Et Ton île en mon être avait gravé, et mon cœur et mon corps ; je respirais ainsi de l’air de tes décors, de tes trésors, je le respire encore. Telle elle m’est apparue une première fois, telle elle est, toujours là souveraine en mes nues, et m’offre tes éclats, en l’écho de Ta voix, sensuelle, ineffable compagne, de tes mots qui là-bas ne coulent plus de tes montagnes en glissant sur mes vents quand mes pas n’abordent plus ses rives.

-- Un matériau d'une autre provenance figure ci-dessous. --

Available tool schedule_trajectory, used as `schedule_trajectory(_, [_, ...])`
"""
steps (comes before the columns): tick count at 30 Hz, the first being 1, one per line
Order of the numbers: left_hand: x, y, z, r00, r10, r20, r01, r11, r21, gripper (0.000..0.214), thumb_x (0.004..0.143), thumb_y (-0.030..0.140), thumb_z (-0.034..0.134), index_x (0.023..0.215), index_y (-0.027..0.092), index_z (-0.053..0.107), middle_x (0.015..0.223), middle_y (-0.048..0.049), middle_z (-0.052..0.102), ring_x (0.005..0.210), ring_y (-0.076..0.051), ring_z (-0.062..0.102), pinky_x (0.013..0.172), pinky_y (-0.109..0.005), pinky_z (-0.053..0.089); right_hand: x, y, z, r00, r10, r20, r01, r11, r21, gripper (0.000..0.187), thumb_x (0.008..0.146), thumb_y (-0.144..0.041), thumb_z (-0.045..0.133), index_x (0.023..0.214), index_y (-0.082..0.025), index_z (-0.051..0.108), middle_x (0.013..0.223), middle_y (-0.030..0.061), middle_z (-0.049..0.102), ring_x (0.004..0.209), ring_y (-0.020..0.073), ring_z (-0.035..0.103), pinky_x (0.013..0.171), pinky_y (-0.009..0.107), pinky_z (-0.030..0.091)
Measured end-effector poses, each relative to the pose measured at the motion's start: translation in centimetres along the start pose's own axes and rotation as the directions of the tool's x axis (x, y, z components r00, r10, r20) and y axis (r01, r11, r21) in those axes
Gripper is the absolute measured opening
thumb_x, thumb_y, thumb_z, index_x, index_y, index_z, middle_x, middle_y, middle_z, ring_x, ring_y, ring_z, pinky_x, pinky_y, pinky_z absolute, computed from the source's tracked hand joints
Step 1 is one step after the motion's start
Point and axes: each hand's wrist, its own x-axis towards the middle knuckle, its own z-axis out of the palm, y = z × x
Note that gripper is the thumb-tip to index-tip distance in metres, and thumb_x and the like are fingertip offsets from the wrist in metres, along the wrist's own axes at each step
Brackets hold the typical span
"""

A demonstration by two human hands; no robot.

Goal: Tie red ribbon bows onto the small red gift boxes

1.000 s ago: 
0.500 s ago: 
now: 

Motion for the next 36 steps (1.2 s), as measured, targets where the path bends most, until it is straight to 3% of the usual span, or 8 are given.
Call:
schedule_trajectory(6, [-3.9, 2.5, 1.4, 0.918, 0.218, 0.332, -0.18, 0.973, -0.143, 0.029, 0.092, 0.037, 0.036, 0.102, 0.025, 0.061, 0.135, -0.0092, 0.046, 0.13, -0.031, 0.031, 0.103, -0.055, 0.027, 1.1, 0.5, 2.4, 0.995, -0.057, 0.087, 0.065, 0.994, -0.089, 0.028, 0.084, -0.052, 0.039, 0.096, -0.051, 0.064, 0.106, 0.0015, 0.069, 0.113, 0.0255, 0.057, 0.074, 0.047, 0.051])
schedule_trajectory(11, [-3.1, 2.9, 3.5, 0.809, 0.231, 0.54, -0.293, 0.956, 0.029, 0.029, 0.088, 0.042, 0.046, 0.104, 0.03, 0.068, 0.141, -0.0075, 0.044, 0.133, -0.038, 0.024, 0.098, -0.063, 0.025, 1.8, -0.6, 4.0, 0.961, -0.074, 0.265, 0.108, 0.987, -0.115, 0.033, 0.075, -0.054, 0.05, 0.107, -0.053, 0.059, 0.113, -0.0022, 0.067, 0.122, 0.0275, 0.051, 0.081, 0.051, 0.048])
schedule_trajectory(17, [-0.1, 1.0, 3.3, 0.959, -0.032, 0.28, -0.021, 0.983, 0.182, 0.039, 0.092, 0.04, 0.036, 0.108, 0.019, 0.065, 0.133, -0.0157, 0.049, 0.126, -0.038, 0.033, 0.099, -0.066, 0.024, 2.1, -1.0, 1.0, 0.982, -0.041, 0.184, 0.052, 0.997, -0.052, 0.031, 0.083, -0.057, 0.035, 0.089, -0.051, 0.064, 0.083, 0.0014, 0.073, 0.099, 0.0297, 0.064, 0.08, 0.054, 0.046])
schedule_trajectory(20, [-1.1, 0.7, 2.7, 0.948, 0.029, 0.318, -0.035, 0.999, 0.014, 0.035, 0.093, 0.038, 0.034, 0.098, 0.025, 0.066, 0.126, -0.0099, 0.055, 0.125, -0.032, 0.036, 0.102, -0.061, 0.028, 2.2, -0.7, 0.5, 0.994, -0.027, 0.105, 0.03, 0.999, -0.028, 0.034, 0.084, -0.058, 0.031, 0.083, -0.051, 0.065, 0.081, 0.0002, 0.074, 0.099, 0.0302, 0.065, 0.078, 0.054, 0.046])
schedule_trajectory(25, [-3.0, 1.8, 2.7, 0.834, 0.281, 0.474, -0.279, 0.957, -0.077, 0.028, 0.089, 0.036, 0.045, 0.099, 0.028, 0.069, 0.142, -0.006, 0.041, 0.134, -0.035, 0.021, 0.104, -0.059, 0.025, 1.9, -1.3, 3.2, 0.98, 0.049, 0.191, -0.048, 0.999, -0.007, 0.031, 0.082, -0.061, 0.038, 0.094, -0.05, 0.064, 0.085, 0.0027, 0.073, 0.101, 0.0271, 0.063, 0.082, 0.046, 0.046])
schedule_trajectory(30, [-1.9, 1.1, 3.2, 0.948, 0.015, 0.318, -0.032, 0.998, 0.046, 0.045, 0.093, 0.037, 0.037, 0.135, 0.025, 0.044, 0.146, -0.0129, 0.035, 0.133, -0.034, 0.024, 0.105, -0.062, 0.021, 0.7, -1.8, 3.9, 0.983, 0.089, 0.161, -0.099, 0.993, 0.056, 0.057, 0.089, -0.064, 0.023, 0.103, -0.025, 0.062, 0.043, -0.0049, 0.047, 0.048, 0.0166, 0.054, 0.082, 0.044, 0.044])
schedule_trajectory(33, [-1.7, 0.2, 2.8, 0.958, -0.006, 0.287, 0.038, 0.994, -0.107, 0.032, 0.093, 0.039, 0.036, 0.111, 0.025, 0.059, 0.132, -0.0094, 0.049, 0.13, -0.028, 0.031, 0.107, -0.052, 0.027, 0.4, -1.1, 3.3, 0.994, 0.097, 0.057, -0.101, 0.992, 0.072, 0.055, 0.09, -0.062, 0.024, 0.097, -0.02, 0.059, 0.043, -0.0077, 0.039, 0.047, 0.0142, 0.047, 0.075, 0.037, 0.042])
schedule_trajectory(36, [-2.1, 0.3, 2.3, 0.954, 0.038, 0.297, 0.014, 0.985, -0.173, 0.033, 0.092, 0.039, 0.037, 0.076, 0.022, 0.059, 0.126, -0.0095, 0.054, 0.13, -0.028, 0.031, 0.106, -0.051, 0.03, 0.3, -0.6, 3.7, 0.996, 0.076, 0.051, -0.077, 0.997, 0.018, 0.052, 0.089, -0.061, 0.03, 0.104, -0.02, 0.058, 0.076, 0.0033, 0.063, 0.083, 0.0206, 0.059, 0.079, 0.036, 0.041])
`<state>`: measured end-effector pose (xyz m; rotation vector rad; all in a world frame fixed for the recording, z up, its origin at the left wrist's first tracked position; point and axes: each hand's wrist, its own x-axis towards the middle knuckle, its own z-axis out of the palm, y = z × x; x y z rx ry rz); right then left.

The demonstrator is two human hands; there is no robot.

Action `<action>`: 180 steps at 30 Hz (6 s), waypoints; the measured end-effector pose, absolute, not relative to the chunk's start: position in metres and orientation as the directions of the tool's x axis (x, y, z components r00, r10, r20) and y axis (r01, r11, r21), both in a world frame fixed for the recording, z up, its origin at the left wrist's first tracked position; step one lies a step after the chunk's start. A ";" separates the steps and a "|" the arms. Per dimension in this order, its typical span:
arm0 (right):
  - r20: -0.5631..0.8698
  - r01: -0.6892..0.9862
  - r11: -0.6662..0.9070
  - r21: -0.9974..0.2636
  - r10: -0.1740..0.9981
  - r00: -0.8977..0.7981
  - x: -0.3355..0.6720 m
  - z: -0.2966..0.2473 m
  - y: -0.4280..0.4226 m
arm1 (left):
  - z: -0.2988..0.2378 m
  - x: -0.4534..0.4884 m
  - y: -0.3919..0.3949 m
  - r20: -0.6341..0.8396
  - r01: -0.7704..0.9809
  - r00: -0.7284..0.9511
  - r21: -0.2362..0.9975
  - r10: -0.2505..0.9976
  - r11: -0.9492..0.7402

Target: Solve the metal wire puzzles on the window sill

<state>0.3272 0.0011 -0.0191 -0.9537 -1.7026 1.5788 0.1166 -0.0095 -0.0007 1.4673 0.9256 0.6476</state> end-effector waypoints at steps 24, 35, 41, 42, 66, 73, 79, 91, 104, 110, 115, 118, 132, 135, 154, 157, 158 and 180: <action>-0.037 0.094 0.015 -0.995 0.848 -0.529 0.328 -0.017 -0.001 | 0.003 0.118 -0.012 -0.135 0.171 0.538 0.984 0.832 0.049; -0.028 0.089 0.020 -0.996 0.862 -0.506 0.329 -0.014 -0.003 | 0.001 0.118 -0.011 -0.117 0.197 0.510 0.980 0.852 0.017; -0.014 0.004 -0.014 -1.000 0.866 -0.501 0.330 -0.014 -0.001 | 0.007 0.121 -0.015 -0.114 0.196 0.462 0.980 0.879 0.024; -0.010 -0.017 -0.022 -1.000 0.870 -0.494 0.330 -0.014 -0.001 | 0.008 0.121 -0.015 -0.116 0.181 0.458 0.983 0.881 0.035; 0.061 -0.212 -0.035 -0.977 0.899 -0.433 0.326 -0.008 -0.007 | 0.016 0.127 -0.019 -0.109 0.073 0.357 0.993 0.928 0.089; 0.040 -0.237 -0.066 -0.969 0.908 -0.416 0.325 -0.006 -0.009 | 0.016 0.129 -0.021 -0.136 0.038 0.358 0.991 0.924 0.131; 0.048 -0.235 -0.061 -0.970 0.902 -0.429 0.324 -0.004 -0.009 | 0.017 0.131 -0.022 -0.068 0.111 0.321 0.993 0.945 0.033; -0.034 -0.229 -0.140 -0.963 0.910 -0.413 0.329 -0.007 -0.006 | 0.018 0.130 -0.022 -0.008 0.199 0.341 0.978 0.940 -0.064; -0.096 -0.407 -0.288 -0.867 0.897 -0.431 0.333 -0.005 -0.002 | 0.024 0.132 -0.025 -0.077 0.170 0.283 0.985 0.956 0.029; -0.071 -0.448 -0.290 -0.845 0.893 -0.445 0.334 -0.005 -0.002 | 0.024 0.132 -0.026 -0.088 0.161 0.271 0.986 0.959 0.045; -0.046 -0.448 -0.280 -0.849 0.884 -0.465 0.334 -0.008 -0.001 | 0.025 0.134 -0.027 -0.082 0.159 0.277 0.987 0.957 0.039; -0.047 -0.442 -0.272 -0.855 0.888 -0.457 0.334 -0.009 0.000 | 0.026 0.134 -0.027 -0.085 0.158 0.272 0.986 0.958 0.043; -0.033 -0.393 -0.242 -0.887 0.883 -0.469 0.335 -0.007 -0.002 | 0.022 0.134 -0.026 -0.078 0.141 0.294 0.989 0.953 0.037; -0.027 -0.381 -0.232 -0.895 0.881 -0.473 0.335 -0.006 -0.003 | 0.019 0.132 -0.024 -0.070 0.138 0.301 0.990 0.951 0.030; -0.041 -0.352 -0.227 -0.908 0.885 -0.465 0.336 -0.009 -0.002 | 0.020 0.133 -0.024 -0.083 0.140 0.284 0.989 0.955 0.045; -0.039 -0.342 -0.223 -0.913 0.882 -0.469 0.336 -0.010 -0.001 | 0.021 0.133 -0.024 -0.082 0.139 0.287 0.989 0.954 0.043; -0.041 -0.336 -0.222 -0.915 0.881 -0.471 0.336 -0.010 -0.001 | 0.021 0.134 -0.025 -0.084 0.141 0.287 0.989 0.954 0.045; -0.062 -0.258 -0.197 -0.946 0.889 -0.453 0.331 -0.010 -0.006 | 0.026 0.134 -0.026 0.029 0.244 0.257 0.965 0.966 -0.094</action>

Un bras de mer austère, nous sépare, il me prive… De Toi ! Je ne sais y voguer avec assez d’aisance pour accoster enfin en l’une de tes anses au sable surchauffé de l’envie de tes sens, pour y être appelé, accueilli avec effervescence.
Alors, je croise au large de tes eaux de sirène, perdu sur mon radeau et si loin de tes plages. Frêle esquif de mots que tu ne reçois plus, je me nourris de Ton aura, de ta beauté, de son halo.
Et Ton île, joyau sacré de mon ego est ancrée en mon Être, accompagnant mes pas pour mon éternité.